*** Opening Information supplied ***

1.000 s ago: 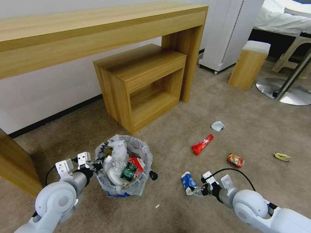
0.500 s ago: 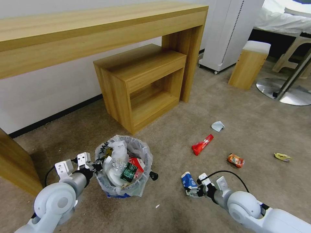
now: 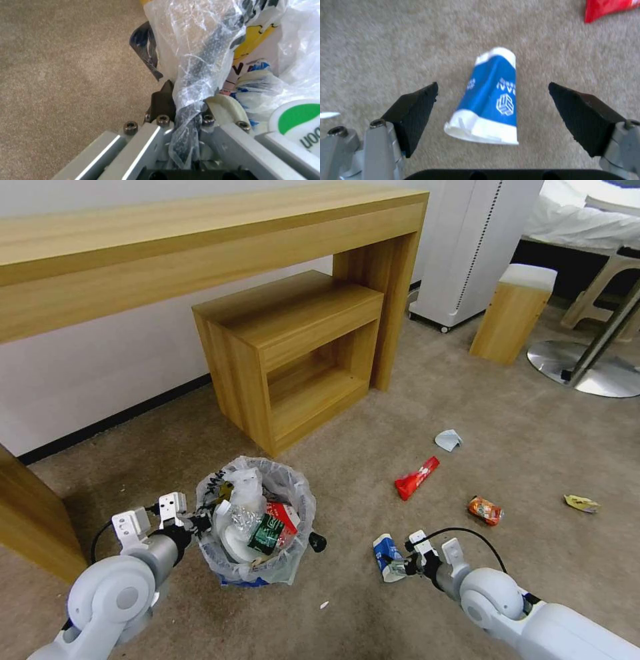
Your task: Pick up the trash bin and place the garbage on the floor into it.
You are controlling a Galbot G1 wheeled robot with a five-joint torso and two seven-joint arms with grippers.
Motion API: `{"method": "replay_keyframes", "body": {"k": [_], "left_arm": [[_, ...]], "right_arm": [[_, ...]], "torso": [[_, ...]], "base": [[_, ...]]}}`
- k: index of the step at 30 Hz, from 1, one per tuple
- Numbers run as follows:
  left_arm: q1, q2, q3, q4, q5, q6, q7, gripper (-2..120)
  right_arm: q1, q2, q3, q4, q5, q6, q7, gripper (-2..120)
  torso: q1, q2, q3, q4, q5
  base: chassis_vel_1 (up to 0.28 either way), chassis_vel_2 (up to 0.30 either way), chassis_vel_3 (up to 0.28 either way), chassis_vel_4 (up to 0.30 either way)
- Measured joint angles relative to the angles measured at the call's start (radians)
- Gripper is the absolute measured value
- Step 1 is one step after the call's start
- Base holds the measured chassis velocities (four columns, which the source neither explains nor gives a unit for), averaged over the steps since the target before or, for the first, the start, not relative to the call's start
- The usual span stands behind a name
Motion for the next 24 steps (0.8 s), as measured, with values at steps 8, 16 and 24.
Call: {"method": "replay_keyframes", "body": {"k": [8,16,24], "left_arm": [[0.004,0.000,-0.004,-0.003,0.000,-0.001,0.000,0],[0.007,0.001,-0.007,-0.009,0.000,-0.002,0.000,0],[0.011,0.000,-0.008,-0.014,0.000,-0.003,0.000,0]], "right_arm": [[-0.017,0.002,0.001,-0.037,-0.023,0.017,-0.005,84],[-0.020,0.009,-0.002,-0.042,-0.024,0.022,-0.003,83],[-0.016,0.033,-0.012,-0.055,-0.028,0.031,-0.001,82]], "torso": [[0.000,0.000,0.000,0.0000,0.0000],[0.000,0.000,0.000,0.0000,-0.0001],[0.000,0.000,0.000,0.0000,0.0000]], "base": [[0.000,0.000,0.000,0.000],[0.000,0.000,0.000,0.000],[0.000,0.000,0.000,0.000]]}}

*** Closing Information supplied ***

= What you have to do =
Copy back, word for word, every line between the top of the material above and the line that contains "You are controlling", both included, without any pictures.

= Reply =
1.000 s ago: 
0.500 s ago: 
now: 
Your task: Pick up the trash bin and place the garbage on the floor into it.
You are controlling a Galbot G1 wheeled robot with a five-joint torso and two seven-joint arms with grippers.

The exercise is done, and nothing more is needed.